Burning Ridge: A Timber Creek K-9 Mystery

Image of Burning Ridge: A Timber Creek K-9 Mystery
Author(s): 
Release Date: 
September 10, 2018
Publisher/Imprint: 
Crooked Lane Books
Pages: 
300
Reviewed by: 

In the first three volumes of this sturdy series, K-9 officer Mattie Cobb proves that both she and her scent-tracking German shepherd partner, Robo, are an asset to the Timber Creek, Colorado, police force.

Now in book four, Mattie and Robo are not only established but in demand because they reliably provide results. That does not mean they live happily ever after.

Mattie’s past comes back to haunt her, both psychologically and physically, after she and Robo find a burned body in the Redstone Ridge wilderness. Actually, she and Robo are called in to locate the burial site after Mattie’s romantic interest, veterinarian Cole Walker, takes his daughters for a trail ride and their own dog brings them a body part. That launches the search.

Robo finds the grave as well as a second one containing three burned bodies. Combined they indicate a vicious serial killer is at large around Timber Creek. Worse for Mattie, all of the victims are connected directly to her.

The connections take her back to her miserable childhood, which we’ve learned something about through the previous volumes. Her family is now either dead or scattered, and she and her brother were raised by a loving foster family. While they helped Mattie become the upstanding police officer we know her to be, her brother went the other direction and disappeared for a long time. Mattie had only recently found him and they were trying to reconnect when the killings happened—all pointing toward Mattie’s family secrets as the cause.

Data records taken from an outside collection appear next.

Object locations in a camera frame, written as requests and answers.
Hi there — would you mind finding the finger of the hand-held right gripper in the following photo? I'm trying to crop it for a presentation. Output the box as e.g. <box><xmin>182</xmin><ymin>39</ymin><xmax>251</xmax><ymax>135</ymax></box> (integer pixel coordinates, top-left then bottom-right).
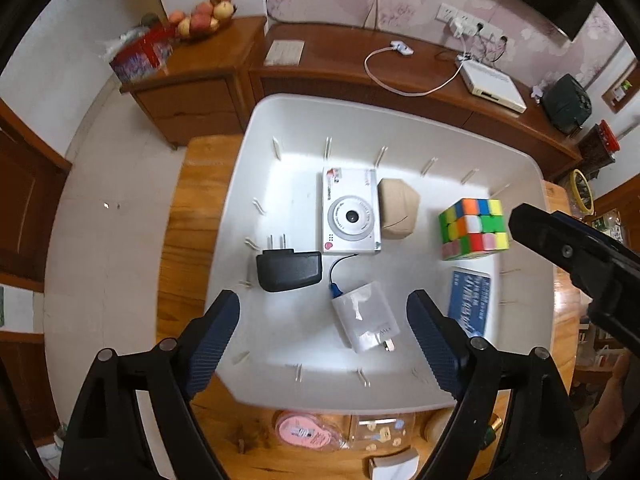
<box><xmin>509</xmin><ymin>205</ymin><xmax>640</xmax><ymax>351</ymax></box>
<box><xmin>552</xmin><ymin>211</ymin><xmax>640</xmax><ymax>265</ymax></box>

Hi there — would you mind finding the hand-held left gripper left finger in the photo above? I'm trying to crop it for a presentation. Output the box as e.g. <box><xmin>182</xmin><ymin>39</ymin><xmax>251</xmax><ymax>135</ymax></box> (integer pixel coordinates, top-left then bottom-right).
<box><xmin>59</xmin><ymin>289</ymin><xmax>241</xmax><ymax>480</ymax></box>

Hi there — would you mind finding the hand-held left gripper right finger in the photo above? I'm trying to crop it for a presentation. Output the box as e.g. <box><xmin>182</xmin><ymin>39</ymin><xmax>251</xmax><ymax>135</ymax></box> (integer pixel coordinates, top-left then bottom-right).
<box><xmin>406</xmin><ymin>289</ymin><xmax>586</xmax><ymax>480</ymax></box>

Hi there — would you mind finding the blue card box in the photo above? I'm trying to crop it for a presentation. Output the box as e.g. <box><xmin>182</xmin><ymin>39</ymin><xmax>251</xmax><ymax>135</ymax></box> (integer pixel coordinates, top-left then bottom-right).
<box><xmin>446</xmin><ymin>269</ymin><xmax>492</xmax><ymax>338</ymax></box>

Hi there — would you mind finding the white charger plug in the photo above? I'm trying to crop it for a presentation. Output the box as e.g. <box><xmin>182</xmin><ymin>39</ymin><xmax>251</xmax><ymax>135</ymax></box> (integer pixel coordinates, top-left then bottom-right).
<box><xmin>330</xmin><ymin>282</ymin><xmax>401</xmax><ymax>354</ymax></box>

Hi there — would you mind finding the round gold tin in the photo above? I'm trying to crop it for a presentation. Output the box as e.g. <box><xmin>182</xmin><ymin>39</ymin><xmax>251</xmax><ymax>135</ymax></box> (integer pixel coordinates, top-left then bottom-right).
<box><xmin>424</xmin><ymin>407</ymin><xmax>458</xmax><ymax>443</ymax></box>

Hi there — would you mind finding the colourful puzzle cube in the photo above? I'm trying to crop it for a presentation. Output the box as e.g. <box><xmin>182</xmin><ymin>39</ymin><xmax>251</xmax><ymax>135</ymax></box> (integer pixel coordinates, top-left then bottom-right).
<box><xmin>438</xmin><ymin>198</ymin><xmax>511</xmax><ymax>261</ymax></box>

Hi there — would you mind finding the black power adapter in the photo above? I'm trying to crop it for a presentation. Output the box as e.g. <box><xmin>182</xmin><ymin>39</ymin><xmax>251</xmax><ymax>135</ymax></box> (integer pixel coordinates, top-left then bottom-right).
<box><xmin>256</xmin><ymin>232</ymin><xmax>323</xmax><ymax>293</ymax></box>

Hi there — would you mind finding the green bottle with gold cap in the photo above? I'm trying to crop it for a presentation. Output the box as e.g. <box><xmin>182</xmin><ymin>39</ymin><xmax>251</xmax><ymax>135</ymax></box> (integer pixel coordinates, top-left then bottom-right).
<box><xmin>479</xmin><ymin>412</ymin><xmax>503</xmax><ymax>453</ymax></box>

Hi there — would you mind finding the clear box with stickers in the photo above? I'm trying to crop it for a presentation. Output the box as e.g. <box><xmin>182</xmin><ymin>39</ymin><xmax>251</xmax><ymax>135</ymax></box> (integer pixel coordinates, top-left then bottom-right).
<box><xmin>347</xmin><ymin>412</ymin><xmax>417</xmax><ymax>453</ymax></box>

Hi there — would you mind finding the pink correction tape dispenser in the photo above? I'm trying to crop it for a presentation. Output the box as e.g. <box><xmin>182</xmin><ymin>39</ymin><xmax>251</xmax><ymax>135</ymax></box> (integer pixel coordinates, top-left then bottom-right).
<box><xmin>272</xmin><ymin>410</ymin><xmax>351</xmax><ymax>453</ymax></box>

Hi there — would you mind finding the small beige box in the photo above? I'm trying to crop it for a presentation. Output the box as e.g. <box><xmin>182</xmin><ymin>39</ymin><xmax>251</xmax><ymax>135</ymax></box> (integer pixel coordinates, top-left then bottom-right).
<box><xmin>376</xmin><ymin>177</ymin><xmax>420</xmax><ymax>241</ymax></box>

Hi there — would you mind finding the white compact camera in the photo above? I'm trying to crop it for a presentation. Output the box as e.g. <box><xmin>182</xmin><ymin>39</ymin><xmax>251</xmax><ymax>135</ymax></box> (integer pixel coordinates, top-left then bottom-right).
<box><xmin>320</xmin><ymin>166</ymin><xmax>383</xmax><ymax>297</ymax></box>

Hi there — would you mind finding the white plastic storage bin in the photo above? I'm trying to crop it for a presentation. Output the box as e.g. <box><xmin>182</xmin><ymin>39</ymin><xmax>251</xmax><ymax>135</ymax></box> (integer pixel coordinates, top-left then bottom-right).
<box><xmin>202</xmin><ymin>92</ymin><xmax>557</xmax><ymax>411</ymax></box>

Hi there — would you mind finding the person's right forearm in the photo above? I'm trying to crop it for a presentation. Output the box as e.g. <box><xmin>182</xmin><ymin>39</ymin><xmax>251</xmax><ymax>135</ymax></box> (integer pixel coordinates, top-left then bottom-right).
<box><xmin>586</xmin><ymin>355</ymin><xmax>640</xmax><ymax>471</ymax></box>

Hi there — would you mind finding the clear bucket with yellow rim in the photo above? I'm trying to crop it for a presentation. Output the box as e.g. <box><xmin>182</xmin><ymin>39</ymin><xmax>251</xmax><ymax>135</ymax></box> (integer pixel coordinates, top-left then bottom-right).
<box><xmin>567</xmin><ymin>169</ymin><xmax>596</xmax><ymax>216</ymax></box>

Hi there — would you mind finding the dark jar with red lid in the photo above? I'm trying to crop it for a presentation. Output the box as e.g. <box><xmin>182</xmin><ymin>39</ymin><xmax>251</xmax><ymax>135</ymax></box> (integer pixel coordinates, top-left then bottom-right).
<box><xmin>580</xmin><ymin>120</ymin><xmax>621</xmax><ymax>181</ymax></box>

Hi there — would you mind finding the white set-top box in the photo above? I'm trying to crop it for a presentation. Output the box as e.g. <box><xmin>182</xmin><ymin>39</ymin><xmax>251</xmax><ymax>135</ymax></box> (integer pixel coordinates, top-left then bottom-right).
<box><xmin>460</xmin><ymin>59</ymin><xmax>528</xmax><ymax>113</ymax></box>

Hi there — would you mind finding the brown wooden door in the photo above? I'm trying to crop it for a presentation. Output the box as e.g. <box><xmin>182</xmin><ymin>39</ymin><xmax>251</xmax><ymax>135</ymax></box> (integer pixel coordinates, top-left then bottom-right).
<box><xmin>0</xmin><ymin>95</ymin><xmax>73</xmax><ymax>291</ymax></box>

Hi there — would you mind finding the wooden side cabinet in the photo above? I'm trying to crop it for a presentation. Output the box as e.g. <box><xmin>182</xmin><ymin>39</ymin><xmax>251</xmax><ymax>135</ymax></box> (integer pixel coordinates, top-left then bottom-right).
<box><xmin>120</xmin><ymin>16</ymin><xmax>268</xmax><ymax>150</ymax></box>

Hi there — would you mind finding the long wooden television cabinet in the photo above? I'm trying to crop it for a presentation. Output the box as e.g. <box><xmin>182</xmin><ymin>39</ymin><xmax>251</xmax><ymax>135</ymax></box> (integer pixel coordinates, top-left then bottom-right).
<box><xmin>249</xmin><ymin>22</ymin><xmax>583</xmax><ymax>183</ymax></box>

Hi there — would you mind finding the red gift box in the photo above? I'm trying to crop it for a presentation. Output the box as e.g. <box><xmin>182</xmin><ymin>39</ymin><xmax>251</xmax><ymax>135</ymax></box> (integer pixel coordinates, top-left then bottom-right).
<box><xmin>109</xmin><ymin>25</ymin><xmax>176</xmax><ymax>83</ymax></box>

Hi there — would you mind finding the pale paper pad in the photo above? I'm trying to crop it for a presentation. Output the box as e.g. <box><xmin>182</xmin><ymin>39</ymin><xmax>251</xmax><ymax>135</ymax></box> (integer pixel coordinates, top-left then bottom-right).
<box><xmin>263</xmin><ymin>40</ymin><xmax>306</xmax><ymax>67</ymax></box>

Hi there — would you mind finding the wooden fruit bowl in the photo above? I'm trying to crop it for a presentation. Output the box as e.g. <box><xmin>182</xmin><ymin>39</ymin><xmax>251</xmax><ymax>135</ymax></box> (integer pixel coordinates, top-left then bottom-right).
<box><xmin>177</xmin><ymin>20</ymin><xmax>233</xmax><ymax>42</ymax></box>

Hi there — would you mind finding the crumpled clear plastic bag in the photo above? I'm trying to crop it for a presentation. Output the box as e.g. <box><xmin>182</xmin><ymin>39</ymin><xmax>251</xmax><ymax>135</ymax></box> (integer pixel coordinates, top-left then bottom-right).
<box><xmin>102</xmin><ymin>27</ymin><xmax>151</xmax><ymax>56</ymax></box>

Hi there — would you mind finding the bowl of fruit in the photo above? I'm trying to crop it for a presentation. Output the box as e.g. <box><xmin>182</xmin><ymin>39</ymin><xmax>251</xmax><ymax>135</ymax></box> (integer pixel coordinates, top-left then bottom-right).
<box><xmin>167</xmin><ymin>0</ymin><xmax>236</xmax><ymax>38</ymax></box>

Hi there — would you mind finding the white wall outlet strip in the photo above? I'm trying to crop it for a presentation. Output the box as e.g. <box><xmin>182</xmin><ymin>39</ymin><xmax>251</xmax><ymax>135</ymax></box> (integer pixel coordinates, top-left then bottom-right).
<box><xmin>437</xmin><ymin>2</ymin><xmax>508</xmax><ymax>43</ymax></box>

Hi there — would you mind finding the white charger cable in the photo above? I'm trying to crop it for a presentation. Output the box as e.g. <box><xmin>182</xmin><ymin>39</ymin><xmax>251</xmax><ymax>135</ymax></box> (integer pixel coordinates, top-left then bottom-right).
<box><xmin>364</xmin><ymin>45</ymin><xmax>468</xmax><ymax>97</ymax></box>

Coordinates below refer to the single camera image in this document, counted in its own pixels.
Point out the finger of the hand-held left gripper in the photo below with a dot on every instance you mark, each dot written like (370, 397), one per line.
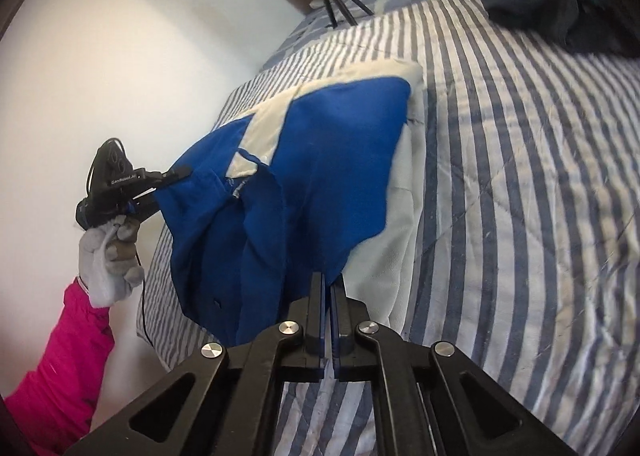
(145, 206)
(170, 174)

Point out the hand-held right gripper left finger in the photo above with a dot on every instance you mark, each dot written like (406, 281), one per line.
(316, 306)

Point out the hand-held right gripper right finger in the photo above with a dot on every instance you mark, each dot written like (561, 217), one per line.
(340, 326)

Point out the beige and blue jacket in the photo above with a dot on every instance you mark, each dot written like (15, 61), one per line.
(340, 161)

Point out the person's left forearm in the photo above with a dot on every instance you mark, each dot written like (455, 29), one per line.
(60, 376)

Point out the person's left hand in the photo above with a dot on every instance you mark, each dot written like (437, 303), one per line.
(105, 266)

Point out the blue striped blanket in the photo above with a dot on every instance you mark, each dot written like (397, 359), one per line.
(525, 186)

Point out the dark navy garment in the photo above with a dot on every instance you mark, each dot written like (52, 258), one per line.
(540, 1)

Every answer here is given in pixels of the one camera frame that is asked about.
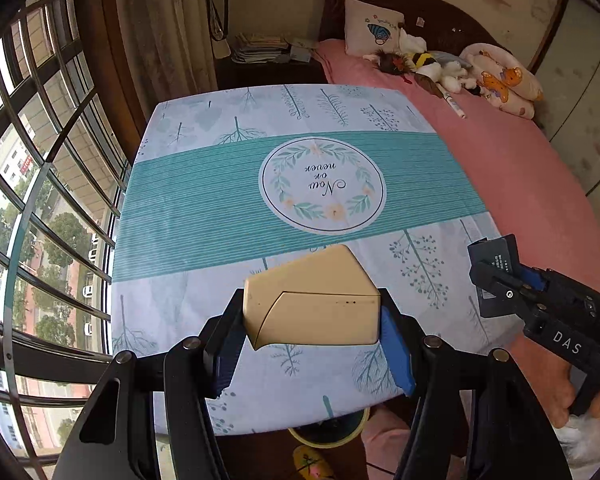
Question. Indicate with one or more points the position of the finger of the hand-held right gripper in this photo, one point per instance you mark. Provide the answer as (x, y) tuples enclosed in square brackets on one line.
[(500, 290), (530, 276)]

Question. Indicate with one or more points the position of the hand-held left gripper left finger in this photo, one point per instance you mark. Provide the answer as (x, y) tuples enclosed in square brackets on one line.
[(225, 355)]

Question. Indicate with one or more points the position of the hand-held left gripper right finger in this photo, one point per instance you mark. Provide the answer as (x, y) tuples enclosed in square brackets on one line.
[(397, 355)]

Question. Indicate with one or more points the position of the black packet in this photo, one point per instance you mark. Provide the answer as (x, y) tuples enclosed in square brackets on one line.
[(495, 257)]

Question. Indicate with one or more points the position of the round bin with yellow rim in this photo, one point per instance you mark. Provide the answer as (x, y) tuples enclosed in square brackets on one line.
[(330, 427)]

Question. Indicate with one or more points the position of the beige box with orange face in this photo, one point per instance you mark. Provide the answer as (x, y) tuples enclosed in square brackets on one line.
[(310, 300)]

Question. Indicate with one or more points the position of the person's right forearm white sleeve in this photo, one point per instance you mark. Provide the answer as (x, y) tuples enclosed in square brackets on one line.
[(585, 445)]

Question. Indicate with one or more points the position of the person's right hand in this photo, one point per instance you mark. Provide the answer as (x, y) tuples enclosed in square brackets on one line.
[(550, 390)]

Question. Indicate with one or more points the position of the person's right leg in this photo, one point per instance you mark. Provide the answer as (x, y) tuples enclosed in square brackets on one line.
[(385, 440)]

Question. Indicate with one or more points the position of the bed with pink sheet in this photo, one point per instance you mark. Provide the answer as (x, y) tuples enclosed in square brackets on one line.
[(520, 170)]

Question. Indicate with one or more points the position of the yellow slipper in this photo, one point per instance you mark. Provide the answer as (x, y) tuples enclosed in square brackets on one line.
[(312, 465)]

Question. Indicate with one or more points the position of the leaf print tablecloth on table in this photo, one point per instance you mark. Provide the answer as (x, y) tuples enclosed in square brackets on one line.
[(190, 210)]

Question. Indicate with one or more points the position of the white marker pen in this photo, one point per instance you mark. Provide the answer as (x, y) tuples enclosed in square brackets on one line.
[(452, 105)]

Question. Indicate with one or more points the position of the bear print folded blanket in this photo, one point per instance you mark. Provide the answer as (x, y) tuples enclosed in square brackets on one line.
[(500, 80)]

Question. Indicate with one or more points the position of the white fluffy plush toy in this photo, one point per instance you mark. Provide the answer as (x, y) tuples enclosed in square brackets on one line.
[(455, 77)]

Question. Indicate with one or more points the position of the brown plush tail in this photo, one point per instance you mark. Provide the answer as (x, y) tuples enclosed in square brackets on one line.
[(427, 85)]

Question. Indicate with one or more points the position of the grey blue cloth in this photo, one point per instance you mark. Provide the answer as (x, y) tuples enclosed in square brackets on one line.
[(452, 57)]

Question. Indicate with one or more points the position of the bee plush toy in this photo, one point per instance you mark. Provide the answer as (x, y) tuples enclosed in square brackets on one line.
[(427, 62)]

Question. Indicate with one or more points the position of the brown feather toy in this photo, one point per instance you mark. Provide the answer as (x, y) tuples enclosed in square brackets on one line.
[(390, 62)]

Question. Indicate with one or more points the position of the dark wooden headboard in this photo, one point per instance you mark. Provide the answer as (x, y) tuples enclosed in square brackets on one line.
[(445, 15)]

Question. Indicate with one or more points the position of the dark wooden nightstand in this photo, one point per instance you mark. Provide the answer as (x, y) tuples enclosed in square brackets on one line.
[(270, 75)]

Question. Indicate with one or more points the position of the white printed pillow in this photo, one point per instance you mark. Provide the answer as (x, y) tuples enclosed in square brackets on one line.
[(372, 27)]

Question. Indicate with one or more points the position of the window with dark grille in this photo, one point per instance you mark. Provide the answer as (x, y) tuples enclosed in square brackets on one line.
[(30, 125)]

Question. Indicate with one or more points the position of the stack of papers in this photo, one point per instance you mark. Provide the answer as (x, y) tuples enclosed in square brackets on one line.
[(260, 47)]

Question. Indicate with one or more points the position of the small grey box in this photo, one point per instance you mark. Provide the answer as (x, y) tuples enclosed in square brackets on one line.
[(300, 51)]

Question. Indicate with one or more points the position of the beige curtain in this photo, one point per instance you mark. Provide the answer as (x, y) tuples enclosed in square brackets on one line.
[(165, 20)]

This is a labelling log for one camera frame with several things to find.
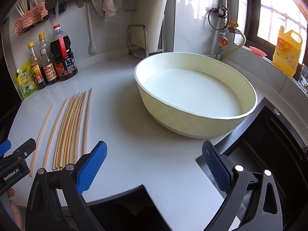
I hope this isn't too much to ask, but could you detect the green yellow seasoning pouch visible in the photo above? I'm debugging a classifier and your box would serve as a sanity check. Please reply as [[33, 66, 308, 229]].
[[16, 61, 39, 99]]

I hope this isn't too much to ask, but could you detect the white cutting board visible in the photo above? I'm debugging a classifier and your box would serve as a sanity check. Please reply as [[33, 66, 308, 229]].
[[131, 0, 175, 54]]

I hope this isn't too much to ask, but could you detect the person's left hand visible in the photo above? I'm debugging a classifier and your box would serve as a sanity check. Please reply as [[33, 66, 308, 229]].
[[7, 188, 25, 229]]

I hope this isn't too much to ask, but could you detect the dark framed window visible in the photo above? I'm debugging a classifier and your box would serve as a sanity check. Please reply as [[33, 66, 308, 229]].
[[245, 0, 308, 65]]

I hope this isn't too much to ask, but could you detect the black kitchen sink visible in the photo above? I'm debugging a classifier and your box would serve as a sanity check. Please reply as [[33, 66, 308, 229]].
[[195, 97, 308, 231]]

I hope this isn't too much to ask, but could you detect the white long-handled dish brush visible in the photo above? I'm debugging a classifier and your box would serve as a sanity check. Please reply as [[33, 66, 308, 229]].
[[86, 0, 97, 55]]

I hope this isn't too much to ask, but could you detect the row of wooden chopsticks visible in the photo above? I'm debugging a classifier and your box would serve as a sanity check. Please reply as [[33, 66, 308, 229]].
[[29, 88, 92, 177]]

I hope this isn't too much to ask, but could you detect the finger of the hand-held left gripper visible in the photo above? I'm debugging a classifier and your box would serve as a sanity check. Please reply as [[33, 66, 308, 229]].
[[0, 139, 12, 158], [8, 138, 36, 161]]

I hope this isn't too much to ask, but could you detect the small yellow cap vinegar bottle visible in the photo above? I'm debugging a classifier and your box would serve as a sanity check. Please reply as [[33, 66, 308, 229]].
[[28, 42, 47, 90]]

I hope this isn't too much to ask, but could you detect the cream round basin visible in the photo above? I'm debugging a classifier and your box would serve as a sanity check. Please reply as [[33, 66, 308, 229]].
[[134, 51, 258, 139]]

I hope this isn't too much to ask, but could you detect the yellow detergent jug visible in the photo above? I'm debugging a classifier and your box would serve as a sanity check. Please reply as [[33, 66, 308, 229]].
[[272, 25, 303, 77]]

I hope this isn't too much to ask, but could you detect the cartoon print glass cup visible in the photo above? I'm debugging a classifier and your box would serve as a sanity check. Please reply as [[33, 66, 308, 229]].
[[298, 64, 308, 90]]

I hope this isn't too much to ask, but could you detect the pink patterned cloth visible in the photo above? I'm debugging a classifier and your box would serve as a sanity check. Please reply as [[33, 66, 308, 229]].
[[14, 2, 49, 37]]

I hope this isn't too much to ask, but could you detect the yellow gas hose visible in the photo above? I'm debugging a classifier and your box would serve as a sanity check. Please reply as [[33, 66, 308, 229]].
[[220, 29, 246, 62]]

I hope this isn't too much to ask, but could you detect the white dish cloth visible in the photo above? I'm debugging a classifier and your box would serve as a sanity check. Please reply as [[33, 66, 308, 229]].
[[90, 0, 117, 22]]

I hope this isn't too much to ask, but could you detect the stainless steel rack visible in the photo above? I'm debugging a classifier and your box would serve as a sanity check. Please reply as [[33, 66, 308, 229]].
[[127, 24, 149, 59]]

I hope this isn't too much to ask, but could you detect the yellow handle brass valve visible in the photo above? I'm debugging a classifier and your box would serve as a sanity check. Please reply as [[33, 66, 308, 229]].
[[227, 21, 240, 33]]

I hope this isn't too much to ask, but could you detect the metal side panel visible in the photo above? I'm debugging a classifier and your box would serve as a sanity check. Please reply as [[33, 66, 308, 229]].
[[1, 17, 24, 101]]

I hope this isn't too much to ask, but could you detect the black cabled gas valve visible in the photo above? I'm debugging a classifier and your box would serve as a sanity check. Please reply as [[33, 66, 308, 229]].
[[208, 5, 228, 31]]

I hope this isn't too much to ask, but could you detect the clear yellow cap sauce bottle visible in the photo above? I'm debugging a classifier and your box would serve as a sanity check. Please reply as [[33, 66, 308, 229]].
[[38, 33, 58, 86]]

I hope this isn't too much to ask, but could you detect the bunch of pale sticks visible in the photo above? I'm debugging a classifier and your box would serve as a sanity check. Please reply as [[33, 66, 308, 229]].
[[15, 0, 39, 16]]

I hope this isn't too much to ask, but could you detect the pink soap dish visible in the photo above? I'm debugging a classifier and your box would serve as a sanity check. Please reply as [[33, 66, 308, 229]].
[[249, 45, 268, 58]]

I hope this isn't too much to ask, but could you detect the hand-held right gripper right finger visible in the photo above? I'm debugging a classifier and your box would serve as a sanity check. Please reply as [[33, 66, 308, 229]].
[[202, 141, 283, 231]]

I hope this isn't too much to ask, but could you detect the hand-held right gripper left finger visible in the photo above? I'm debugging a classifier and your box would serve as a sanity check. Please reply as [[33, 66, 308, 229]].
[[25, 141, 108, 231]]

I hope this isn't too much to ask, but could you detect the dark appliance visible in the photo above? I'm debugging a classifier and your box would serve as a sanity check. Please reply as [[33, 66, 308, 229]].
[[0, 60, 22, 137]]

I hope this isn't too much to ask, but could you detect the large dark red-handled sauce bottle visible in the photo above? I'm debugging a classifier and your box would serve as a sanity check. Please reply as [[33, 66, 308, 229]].
[[50, 24, 78, 82]]

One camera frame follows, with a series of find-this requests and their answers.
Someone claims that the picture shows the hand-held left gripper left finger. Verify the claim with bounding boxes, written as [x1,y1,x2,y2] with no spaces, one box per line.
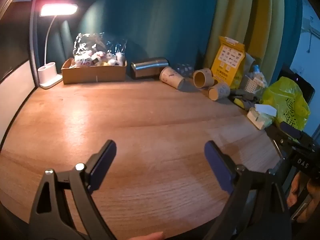
[28,140,117,240]

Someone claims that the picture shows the person's left hand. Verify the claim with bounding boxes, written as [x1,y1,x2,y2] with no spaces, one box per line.
[129,231,165,240]

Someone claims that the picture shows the yellow-green curtain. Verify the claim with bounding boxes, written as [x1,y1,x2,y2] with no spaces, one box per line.
[204,0,285,68]

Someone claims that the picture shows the white plastic basket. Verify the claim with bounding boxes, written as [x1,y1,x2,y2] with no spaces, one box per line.
[243,75,267,93]

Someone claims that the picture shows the grey cloth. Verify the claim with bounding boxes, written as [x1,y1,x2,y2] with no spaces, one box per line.
[229,89,258,110]

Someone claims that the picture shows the printed paper cup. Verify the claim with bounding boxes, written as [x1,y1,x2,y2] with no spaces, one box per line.
[159,66,186,90]

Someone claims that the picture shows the white desk lamp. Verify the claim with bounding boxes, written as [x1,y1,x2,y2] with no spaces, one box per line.
[37,4,78,89]

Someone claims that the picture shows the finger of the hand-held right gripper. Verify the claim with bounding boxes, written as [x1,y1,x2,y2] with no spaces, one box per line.
[264,125,296,161]
[279,121,315,146]

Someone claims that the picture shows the clear crumpled plastic wrapper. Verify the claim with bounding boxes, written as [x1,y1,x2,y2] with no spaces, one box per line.
[174,63,194,77]

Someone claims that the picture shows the person's right hand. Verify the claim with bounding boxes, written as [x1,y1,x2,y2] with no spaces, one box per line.
[286,172,320,208]

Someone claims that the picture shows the black monitor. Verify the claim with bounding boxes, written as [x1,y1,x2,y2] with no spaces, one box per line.
[276,66,316,106]

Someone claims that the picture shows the cardboard box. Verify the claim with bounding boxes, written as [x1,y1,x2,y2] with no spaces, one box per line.
[61,58,128,85]

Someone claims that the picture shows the blue-capped plastic bottle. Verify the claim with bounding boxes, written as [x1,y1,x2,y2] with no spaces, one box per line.
[250,64,263,79]

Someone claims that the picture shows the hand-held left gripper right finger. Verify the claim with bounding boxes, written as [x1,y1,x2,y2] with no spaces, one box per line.
[203,140,293,240]

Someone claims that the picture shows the clear bag of small toys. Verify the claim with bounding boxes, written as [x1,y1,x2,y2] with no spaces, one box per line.
[72,32,127,67]

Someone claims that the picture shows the stainless steel tumbler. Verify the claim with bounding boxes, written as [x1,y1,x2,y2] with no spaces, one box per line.
[130,57,170,80]

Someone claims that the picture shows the yellow plastic bag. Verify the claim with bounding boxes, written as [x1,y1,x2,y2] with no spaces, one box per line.
[260,76,310,132]

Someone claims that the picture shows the yellow printed package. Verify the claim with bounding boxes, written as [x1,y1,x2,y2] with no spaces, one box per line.
[211,36,246,89]

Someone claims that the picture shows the plain brown paper cup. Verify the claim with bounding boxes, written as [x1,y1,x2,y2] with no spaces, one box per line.
[192,68,215,88]

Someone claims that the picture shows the white tissue pack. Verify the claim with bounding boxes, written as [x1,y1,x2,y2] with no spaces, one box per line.
[247,104,277,130]

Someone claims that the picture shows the small patterned paper cup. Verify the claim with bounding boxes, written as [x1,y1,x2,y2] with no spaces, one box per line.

To solve the crimes, Mattie must dredge up buried nightmares and face them, as well as reveal to Cole and her colleagues her horror and shame. These, plus evidence, force Mattie to be removed from the case. At the same time, the killer decides it’s time to remove her permanently from life.

Here’s where the word sturdy comes into play when describing this series. Maggie can only get through her ordeals by being a very sturdy person, indeed—mentally, physically, and emotionally. She portrays the kind of strong female role model many contemporary readers are looking for as she manages the diverse and often painful and conflicting layers of herself and her world.

In Burning Ridge, her conflicts are heightened to extremes by deadly peril. She shows herself to be a believable woman trained to be a cop who draws from every possible resource to help herself and help others, in the process solving a complex murder case that changes her life.

The narrative style conveying all this is sturdy, too: straightforward prose with no words wasted, straight-line plot, with each chapter offering a development that advances plot and character. Early in the book, there are periodic pauses for backstory reflections, but once Mattie’s backstory enters the main story, they meld together and continue on course. Viewpoint changes slow things down somewhat, but the author keeps on track so that each change adds another thread to the story weaving together.

Adding depth to the scenario is Maggie’s relationship with Robo. Unlike many animals in mystery fiction who help their humans investigate, Robo is never anthropomorphized. He might be a smart dog, even a brilliant dog, but he always acts like a dog despite being Maggie’s closest friend. Their interaction teaches us a lot about how police-dog teams train and work, along with much about how people and dogs interact personally.

The Mattie-Robo pairing makes these stories appealing to both mystery lovers and animal lovers. This volume tightens the screws on them, showing more of their strengths and vulnerabilities. If the author keeps going in this vein, the series promises to be as reliable—and, yes, sturdy—as Maggie and her canine partner.